There is no obvious additional CLI tuning that would meaningfully change those numbers on this fixture.

## `duckdb` (`postgres_scanner`) — already parallel

DuckDB's `postgres_scanner` already opens **12 concurrent backends** on `content_items` and finishes the slowest single query in **70.6 s** — that *is* its best-case configuration. The mode is not a knob the user picks; it is the default when `postgres_scanner` decides the table is big enough to benefit. The remaining gap (vs Rivet's 0.19 s single-query) is just that the strategies are different: DuckDB parallelizes inside one client process; Rivet sequentializes thin cursor reads against one backend.

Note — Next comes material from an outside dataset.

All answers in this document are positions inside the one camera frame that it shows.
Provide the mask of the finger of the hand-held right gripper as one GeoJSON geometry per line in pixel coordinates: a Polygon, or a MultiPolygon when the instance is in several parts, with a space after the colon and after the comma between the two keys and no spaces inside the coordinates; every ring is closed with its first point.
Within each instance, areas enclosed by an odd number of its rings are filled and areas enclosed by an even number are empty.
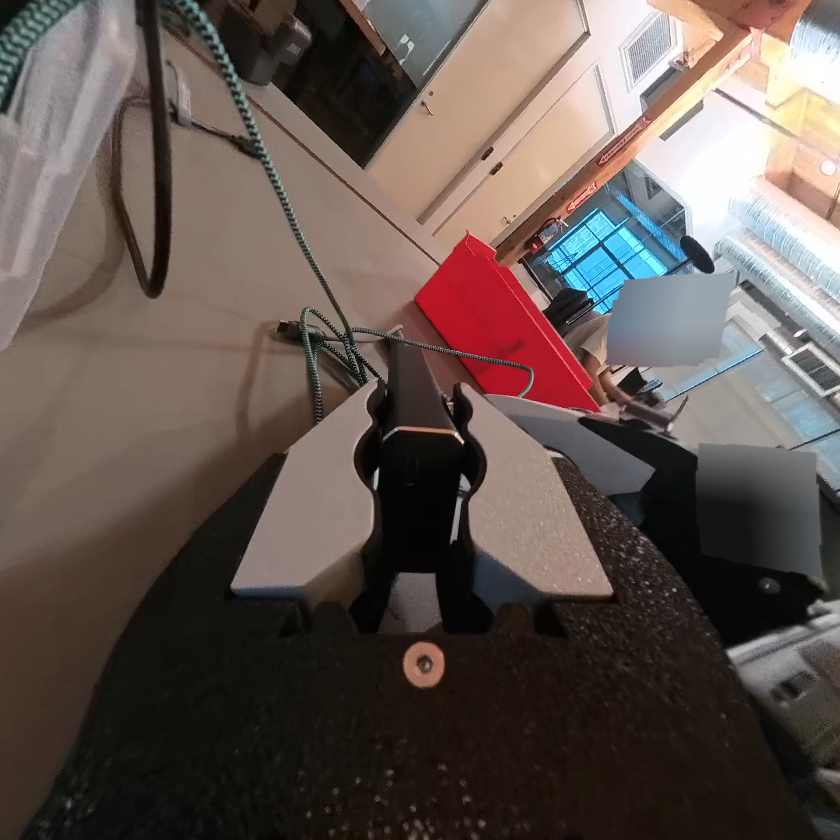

The two `pg_pages_per_task` / `parallel` settings would lower the backend count at the cost of wall time. Useful in production if 12 concurrent backends are too many for the source, but it doesn't change the architectural class.

## `clickhouse-local` — would need external partitioning

ClickHouse's `postgresql(...)` table function reads in **one** `COPY (SELECT ...) TO STDOUT` per call. To get chunked behaviour you would have to:

1. Pre-compute id-range partitions on the client.
2. Issue N separate `clickhouse-local --query "INSERT INTO outfile ... FROM postgresql(...) WHERE id BETWEEN $start AND $end"` invocations.
3. Stitch the output together yourself.

This is implementable in ~30 lines of bash, but it's no longer "what `clickhouse-local` does on this query" — it's "what a custom orchestration around `clickhouse-local` does". We chose not to include that in the bench: the comparison stops being "tool X vs tool Y" and becomes "tool X vs script-with-X-as-a-primitive". If a user is willing to write that script, they are also willing to use Rivet directly.

## Honest summary

| Tool | Has built-in chunked extraction? | Tunable RSS on wide-table case? | Tunable longest-query? |
|---|---|---|---|
| Rivet | yes (turnkey, PK auto-resolved) | n/a (already ~443 MB) | n/a (already 0.19 s) |
| odbc2parquet | no (single `query` arg) | partial (works on narrow tables, ~60% reduction; on wide tables stuck at ~26 GB floor) | no |
| sling (free) | no | n/a | n/a |
| sling (paid) | yes (`chunk_size`) | not tested — paywalled | not tested — paywalled |
| dlt | yes (already on, FETCH 10000) | already mid-pack; intermediate state is the limit | already 1.2 s |
| duckdb | yes (parallel scanner, on by default for big tables) | not the bottleneck (1.6 GB on PG) | 70 s — by design (parallel + REPEATABLE READ snapshot) |
| clickhouse-local | no (one COPY per call) | not exposed | only via external scripting |

Rivet's edge on **`peak RSS`** and **`longest single query`** survives a good-faith tuning attempt against every open-source competitor in the suite. The edge on `peak RSS` shrinks substantially on narrow-row tables once odbc2parquet is tuned — but the wide-row case (which is the one a DBA actually worries about) does not shift.

Methodology is unchanged from the main reports: same docker-compose Postgres, same `gtime -v` capture, same 50 ms `pg_stat_activity` sampler. Raw output for the tuned cells lives under `$BENCH_ROOT/logs/odbc2parquet_tuned*.gtime` for reproducibility.